For the past 4 years, happiness has steadily increased in the blogosphere, Dodds and Danforth reported online recently in the Journal of Happiness Studies. Spirits spike on Christmas and Valentine's Day but dip on 11 September. The happiest day since 2005 was 4 November 2008, the day of the U.S. presidential election. In contrast, Michael Jackson's death in June triggered a 3-day trough.
The Vermont scientists are now studying Twitter feeds. James Fowler, a social scientist at the University of California, San Diego, says the new method will enable scientists "to take the pulse of the whole world, assessing the mood of human society."
Thursday, July 30, 2009
Deric's MindBlog on vacation in the UK.
I've just arrived in London on my second trip of the summer: 16 days in the UK, first staying at a friend's flat near the Baker St. station, then with my partner in a Univ. of Wisconsin colleague's house in Hagley, just west of Birmingham. Deric Bownds' MindBlog will be taking a break unless I find myself in the mood to do some posts during the trip.
Taking turns in conversations - universals and cultural variation
Stivers et al. examine the frequent claims in anthropological literature that cultures differ radically in the timing of conversational turn-taking (e.g. Nordic cultures as slow, New York Jewish culture as fast):
Informal verbal interaction is the core matrix for human social life. A mechanism for coordinating this basic mode of interaction is a system of turn-taking that regulates who is to speak and when. Yet relatively little is known about how this system varies across cultures. The anthropological literature reports significant cultural differences in the timing of turn-taking in ordinary conversation. We test these claims and show that in fact there are striking universals in the underlying pattern of response latency in conversation. Using a worldwide sample of 10 languages drawn from traditional indigenous communities to major world languages, we show that all of the languages tested provide clear evidence for a general avoidance of overlapping talk and a minimization of silence between conversational turns. In addition, all of the languages show the same factors explaining within-language variation in speed of response. We do, however, find differences across the languages in the average gap between turns, within a range of 250 ms from the cross-language mean. We believe that a natural sensitivity to these tempo differences leads to a subjective perception of dramatic or even fundamental differences as offered in ethnographic reports of conversational style.
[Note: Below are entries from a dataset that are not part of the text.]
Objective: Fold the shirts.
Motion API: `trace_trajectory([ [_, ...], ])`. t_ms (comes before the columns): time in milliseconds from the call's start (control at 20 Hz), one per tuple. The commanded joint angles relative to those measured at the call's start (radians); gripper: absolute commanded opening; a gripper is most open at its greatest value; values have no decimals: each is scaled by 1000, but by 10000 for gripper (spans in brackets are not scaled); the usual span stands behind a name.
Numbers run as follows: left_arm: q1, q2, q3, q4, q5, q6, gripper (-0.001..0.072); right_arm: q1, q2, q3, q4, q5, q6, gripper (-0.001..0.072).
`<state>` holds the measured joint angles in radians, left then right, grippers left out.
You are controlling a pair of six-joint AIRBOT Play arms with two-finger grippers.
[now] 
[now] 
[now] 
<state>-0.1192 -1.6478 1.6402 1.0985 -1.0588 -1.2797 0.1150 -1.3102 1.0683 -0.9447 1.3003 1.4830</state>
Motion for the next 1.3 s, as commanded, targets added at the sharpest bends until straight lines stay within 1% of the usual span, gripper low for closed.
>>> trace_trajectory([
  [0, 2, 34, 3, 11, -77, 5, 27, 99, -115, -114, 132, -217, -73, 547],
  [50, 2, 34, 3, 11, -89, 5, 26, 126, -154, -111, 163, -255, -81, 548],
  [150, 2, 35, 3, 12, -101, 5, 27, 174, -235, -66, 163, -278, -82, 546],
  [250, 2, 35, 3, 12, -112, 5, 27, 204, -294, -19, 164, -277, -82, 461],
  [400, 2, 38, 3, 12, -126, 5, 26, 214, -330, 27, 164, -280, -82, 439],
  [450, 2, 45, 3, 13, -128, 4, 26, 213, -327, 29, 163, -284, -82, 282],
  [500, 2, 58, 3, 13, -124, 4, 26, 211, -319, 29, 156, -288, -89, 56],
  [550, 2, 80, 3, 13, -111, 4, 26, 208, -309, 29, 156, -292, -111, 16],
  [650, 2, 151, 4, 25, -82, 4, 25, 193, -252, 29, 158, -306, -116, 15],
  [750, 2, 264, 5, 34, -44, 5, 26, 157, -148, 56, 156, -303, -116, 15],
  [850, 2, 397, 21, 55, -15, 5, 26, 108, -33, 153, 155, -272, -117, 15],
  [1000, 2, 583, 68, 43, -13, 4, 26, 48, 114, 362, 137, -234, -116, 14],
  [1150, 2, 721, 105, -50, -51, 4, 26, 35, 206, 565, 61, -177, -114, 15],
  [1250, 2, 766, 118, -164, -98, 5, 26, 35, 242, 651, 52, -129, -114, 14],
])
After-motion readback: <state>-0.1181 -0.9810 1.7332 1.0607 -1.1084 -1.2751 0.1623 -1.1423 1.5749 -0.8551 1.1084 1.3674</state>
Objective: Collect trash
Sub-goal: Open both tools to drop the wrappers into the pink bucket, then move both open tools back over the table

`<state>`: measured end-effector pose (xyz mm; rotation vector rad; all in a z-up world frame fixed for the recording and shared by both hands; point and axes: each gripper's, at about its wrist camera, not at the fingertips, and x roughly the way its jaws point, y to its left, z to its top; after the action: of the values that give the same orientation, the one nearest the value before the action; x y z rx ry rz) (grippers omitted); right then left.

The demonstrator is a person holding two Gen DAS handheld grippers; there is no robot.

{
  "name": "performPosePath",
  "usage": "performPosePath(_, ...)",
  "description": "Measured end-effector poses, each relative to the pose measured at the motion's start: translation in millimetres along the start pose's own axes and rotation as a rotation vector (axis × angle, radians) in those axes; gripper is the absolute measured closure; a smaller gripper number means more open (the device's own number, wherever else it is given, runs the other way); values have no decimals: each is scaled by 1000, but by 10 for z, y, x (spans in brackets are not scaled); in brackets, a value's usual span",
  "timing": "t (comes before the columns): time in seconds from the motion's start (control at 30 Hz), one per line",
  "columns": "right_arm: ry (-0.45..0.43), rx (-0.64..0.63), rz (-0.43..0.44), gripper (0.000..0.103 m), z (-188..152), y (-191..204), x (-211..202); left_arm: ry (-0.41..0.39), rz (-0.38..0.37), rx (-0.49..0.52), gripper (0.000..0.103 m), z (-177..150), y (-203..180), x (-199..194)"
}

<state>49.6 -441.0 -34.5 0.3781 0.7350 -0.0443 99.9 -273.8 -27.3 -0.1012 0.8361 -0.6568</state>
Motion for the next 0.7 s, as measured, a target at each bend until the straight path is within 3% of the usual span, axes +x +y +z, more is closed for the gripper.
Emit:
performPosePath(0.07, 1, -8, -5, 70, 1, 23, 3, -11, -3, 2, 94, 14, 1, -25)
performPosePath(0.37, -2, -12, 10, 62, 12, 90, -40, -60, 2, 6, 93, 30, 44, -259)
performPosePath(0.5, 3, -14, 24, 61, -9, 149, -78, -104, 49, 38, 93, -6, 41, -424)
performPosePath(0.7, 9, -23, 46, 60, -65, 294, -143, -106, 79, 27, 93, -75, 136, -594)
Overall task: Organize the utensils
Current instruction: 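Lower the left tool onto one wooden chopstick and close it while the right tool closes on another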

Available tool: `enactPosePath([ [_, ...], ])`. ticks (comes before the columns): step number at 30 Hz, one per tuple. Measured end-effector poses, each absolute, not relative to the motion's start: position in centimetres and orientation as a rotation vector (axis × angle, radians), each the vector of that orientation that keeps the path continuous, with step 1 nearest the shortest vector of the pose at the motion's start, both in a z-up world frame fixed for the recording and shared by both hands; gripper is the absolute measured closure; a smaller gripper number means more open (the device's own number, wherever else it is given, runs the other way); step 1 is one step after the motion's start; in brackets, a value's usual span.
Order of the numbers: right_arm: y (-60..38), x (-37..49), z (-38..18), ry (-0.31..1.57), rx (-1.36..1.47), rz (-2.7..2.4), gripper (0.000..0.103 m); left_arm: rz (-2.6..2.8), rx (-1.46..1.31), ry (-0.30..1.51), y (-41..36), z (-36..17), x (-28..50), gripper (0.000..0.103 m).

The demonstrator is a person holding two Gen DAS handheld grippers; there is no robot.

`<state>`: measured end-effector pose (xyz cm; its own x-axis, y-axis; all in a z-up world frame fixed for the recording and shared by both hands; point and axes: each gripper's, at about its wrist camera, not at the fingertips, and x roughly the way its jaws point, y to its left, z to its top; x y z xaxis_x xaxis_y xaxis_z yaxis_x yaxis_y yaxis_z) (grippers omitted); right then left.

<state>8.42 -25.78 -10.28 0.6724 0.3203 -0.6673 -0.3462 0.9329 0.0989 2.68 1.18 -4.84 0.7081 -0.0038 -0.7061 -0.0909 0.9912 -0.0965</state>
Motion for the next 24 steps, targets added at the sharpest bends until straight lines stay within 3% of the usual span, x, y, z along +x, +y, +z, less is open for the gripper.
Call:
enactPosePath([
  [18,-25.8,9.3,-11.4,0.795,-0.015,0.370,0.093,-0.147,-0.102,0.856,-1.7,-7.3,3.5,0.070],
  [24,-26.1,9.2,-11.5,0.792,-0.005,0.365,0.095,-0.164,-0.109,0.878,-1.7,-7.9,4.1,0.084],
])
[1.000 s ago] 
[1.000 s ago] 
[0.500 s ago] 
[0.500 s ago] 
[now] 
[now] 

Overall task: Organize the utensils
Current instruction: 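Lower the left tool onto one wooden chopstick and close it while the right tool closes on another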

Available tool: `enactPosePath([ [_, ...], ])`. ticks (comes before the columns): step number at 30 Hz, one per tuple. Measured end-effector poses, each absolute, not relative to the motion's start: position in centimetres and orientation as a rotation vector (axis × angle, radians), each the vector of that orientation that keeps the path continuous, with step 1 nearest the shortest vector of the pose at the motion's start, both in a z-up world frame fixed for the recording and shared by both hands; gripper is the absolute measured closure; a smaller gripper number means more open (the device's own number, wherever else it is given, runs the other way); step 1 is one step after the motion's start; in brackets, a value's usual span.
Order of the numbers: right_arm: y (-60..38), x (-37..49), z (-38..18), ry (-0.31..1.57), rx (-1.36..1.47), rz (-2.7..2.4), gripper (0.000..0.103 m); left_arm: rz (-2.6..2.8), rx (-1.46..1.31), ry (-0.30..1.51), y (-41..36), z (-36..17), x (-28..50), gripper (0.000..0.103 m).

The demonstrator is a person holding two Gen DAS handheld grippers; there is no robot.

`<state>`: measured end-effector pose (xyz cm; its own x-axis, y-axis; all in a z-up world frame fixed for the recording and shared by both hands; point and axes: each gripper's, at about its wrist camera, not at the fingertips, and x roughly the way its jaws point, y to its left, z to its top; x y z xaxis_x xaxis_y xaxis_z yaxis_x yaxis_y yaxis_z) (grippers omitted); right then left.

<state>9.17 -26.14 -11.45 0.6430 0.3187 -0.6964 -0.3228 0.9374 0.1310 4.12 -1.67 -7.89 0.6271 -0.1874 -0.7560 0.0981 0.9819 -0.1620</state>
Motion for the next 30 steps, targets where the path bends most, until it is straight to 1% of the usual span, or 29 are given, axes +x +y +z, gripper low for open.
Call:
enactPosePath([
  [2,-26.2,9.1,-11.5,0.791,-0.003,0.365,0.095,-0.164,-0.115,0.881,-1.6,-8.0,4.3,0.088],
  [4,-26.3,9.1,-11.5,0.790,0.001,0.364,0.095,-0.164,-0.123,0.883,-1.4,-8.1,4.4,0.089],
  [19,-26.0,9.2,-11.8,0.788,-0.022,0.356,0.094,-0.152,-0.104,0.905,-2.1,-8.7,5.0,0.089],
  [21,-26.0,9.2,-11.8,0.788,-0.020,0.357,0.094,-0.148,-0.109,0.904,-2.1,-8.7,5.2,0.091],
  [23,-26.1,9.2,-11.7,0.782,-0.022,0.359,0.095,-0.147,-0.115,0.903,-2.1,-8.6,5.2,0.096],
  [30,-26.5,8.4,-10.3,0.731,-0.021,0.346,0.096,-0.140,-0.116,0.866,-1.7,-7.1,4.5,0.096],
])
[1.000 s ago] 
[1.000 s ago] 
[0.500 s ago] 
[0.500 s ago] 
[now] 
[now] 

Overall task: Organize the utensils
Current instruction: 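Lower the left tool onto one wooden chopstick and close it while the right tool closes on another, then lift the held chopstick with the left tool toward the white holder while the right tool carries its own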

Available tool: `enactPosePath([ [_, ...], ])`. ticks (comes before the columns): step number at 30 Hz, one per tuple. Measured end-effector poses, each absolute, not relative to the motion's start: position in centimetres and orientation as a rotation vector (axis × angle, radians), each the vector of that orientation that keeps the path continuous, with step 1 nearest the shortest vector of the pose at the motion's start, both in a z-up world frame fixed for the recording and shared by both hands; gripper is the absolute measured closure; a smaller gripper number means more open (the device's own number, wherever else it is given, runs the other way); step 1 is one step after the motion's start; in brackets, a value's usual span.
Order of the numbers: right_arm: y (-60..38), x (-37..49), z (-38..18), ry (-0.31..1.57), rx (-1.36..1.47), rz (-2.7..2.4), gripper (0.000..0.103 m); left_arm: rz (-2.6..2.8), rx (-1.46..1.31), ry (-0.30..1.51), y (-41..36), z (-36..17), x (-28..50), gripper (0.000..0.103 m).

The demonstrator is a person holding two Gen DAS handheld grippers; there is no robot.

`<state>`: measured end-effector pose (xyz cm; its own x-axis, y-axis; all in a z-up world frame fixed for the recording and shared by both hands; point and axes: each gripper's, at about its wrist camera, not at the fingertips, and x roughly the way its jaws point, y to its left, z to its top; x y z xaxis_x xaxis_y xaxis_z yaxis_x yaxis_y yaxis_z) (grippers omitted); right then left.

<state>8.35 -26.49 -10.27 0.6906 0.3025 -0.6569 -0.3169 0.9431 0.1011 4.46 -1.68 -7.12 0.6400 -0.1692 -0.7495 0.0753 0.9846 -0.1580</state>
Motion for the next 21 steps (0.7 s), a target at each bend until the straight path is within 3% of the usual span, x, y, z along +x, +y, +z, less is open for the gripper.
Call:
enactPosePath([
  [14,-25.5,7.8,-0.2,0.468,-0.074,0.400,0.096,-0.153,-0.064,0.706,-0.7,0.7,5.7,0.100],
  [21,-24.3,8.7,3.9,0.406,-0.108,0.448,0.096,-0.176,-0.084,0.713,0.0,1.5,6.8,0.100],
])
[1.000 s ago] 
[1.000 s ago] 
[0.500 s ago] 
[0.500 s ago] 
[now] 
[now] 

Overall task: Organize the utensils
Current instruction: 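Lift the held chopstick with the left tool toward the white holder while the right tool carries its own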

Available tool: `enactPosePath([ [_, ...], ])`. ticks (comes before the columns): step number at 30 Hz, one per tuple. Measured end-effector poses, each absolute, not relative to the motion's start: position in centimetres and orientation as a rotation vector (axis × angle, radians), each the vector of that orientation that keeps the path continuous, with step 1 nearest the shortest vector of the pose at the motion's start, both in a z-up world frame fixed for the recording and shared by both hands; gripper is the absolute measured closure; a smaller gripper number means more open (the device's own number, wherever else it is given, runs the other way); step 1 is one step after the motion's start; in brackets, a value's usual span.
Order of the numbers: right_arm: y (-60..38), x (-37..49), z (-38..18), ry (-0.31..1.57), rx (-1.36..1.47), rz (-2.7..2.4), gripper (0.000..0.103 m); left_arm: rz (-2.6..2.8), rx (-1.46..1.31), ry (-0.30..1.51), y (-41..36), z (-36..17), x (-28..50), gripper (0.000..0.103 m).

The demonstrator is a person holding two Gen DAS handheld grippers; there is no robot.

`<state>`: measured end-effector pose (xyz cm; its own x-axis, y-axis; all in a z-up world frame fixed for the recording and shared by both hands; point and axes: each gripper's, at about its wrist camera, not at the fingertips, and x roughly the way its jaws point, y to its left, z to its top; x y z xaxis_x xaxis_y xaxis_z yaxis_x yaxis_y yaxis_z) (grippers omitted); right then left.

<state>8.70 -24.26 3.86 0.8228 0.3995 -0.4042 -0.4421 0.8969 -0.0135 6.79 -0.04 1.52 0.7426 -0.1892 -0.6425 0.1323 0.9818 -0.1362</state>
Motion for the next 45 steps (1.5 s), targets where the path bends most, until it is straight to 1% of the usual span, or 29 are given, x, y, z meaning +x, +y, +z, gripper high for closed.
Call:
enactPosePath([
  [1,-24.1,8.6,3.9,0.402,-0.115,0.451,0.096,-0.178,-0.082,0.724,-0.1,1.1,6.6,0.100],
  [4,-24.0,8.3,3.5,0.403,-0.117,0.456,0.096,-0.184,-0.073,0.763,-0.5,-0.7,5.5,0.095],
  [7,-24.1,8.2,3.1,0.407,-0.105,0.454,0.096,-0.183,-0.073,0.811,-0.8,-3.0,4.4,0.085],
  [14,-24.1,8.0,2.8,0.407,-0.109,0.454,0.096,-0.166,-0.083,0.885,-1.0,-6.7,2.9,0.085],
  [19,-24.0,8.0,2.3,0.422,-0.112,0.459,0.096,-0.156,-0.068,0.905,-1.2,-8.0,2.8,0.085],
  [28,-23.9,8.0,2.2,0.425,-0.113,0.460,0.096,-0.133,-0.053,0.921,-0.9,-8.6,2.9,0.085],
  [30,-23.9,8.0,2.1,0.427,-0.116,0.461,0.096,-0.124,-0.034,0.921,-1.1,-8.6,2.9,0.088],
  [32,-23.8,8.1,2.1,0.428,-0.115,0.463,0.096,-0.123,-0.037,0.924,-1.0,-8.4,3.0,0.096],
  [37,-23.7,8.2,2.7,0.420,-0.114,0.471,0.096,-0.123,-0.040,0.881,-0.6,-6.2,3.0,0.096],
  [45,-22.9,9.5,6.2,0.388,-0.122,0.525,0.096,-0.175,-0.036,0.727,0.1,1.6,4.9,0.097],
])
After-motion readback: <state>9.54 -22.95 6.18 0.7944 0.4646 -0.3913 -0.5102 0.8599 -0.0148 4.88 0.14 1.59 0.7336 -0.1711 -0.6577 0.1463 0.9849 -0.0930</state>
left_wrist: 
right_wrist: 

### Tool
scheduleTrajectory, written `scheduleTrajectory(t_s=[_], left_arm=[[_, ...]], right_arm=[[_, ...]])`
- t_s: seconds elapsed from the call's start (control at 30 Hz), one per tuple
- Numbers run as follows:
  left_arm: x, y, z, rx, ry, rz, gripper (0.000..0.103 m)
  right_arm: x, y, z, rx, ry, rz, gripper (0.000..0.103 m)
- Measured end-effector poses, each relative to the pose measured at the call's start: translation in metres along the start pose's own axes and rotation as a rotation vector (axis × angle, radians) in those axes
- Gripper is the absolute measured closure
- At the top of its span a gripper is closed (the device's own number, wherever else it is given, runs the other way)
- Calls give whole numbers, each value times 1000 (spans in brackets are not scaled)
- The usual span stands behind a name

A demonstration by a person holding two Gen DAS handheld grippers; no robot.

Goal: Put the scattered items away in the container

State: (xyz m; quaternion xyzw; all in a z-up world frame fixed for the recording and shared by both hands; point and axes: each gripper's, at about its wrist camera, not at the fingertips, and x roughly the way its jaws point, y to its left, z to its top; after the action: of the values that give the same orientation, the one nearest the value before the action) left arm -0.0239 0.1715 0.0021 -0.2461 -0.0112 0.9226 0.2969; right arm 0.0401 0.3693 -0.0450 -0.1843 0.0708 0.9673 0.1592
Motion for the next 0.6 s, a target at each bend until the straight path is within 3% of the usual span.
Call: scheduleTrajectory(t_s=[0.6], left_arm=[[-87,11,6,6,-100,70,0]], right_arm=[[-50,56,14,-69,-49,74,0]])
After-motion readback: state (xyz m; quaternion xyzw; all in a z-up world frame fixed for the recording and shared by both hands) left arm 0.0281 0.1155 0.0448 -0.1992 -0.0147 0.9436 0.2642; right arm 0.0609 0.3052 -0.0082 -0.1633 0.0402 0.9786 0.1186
Our empirical evidence suggests robust human universals in this domain, where local variations are quantitative only, pointing to a single shared infrastructure for language use with likely ethological foundations.
The "Neuro Revolution"
German cognitive scientist and writer Stephan Schleim writes a review (download here) that is appropriately critical of Zack Lynch's new spiel "The Neuro Revolution: How Brain Science Is Changing Our World."
Wednesday, July 29, 2009
Mapping the human brain "connectome"
It seems that almost everything can come now with an "-ome" suffix (referring to a totality of some sort. Beyond the original "genome" we now have a long list, including the proteome, speechome, mechanome, etc.). A massive project to establish a human brain connectome, or map of all brain connections, has just received a 30 million dollar cash infusion from the N.I.H. This is an unbelievably daunting task, Over the past century, neuroscientists have used three main sets of anatomical approaches to study neural connectivity: single-cell impregnation, optically based tract-tracing and electron microscopy. More recent techniques involve attaching color markers to intrinsic neuronal labels (shown in figure). Resolution at the electron microscope level, so far done only for the small nervous system of the nematode roundworm, is still technically inaccessible, so that the work will actually be on lower resolution of nerve tracts. But... I wonder then about the minor detail that no two human brains are the same. Even the brains of identical twins have been shown to differ significantly in their activation patterns and connectivity. (The same variability also confounds comparative genome studies.) While it will indeed be exciting, as it was for the human genome, to be told "We now have the first human brain connectome," an awesome amount of work then must follow.
Science Tattoos
An amazing gallery of what people will do to themselves (in the name of science?).
Tuesday, July 28, 2009
The cognitive neuroscience of dyslexia and its repair
John Gabrieli offers a review article in the July 17 issue of Science. Several clips:
Reading is essential in modern societies, but many children have dyslexia, a difficulty in learning to read. Dyslexia often arises from impaired phonological awareness, the auditory analysis of spoken language that relates the sounds of language to print. Behavioral remediation, especially at a young age, is effective for many, but not all, children. Neuroimaging in children with dyslexia has revealed reduced engagement of the left temporo-parietal cortex for phonological processing of print, altered white-matter connectivity, and functional plasticity associated with effective intervention. Behavioral and brain measures identify infants and young children at risk for dyslexia, and preventive intervention is often effective. A combination of evidence-based teaching practices and cognitive neuroscience measures could prevent dyslexia from occurring in the majority of children who would otherwise develop dyslexia.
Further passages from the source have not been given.